The U.S. Food and Drug Administration (FDA) has granted priority review status to apalutamide — an investigational androgen receptor inhibitor — to treat men with non-metastatic castration-resistant prostate cancer (CRPC).
This new designation will expedite the regulatory review of apalutamide’s New Drug Application (NDA) in six months, compared to 10 months for the standard review. Janssen Biotech, apalutamide’s developer, submitted the NDA in October 2017 to the FDA, which expects to make its final ruling by April 2018.
The FDA awards its priority review designation to investigational therapies that may offer crucial benefits to patients whose diseases lack effective and safe therapeutic options. To date, no drugs have been approved to treat non-metastatic CRPC.
According to the American Cancer Society, some 161,000 men will have been diagnosed with prostate cancer in 2017, making it the most common form of cancer among U.S. males after skin cancer. An estimated 10 to 20 percent of men with prostate cancer will develop CRPC within five years of their original diagnosis.

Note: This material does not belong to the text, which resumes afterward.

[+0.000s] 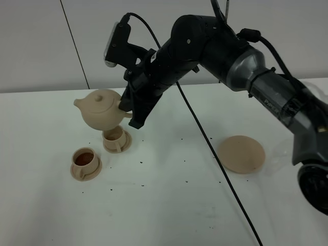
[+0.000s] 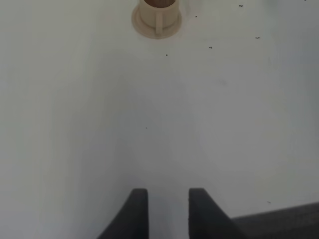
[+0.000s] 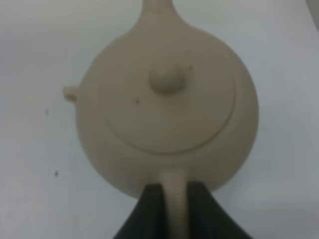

“The prognosis for men with prostate cancer is significantly worse once the cancer has spread to other parts of the body. Accordingly, men with non-metastatic castration-resistant prostate cancer need treatment options that can delay disease progression and improve long-term outcomes,” Dr. Craig Tendler, vice president of Late Development and Global Medical Affairs, Oncology, at Janssen Research & Development, said in a press release. “We are encouraged by the FDA’s recognition, via the priority review designation, of the potential for apalutamide to provide such an option for these men.”
Apalutamide, formerly known as ARN-509, is an oral androgen inhibitor that prevents testosterone from binding to its receptor, blocking its pro-tumoral effects in prostate cancer cells.
The request for regulatory approval was supported by data from the pivotal Phase 3 SPARTAN trial (NCT01946204). The study assessed whether apalutamide was better than placebo at delaying the progression of non-metastatic CRPC into a more aggressive, metastatic form of cancer.
The trial included 1,200 men with men with non-metastatic CRPC who experienced rapidly rising PSA levels — a hallmark of prostate cancer — despite receiving continuous androgen deprivation therapy (ADT). Participants received 240 mg of apalutamide in a tablet formulation or a placebo, once daily for up to 65 months.
Preliminary data revealed that patients receiving ADT plus apalutamide lived significantly longer without cancer progression (measured by distant metastasis formation), than those receiving ADT plus a placebo.
Complete trial data will be disclosed in an oral presentation during the upcoming ASCO Genitourinary Cancers Symposium set for Feb. 8-10 in San Francisco.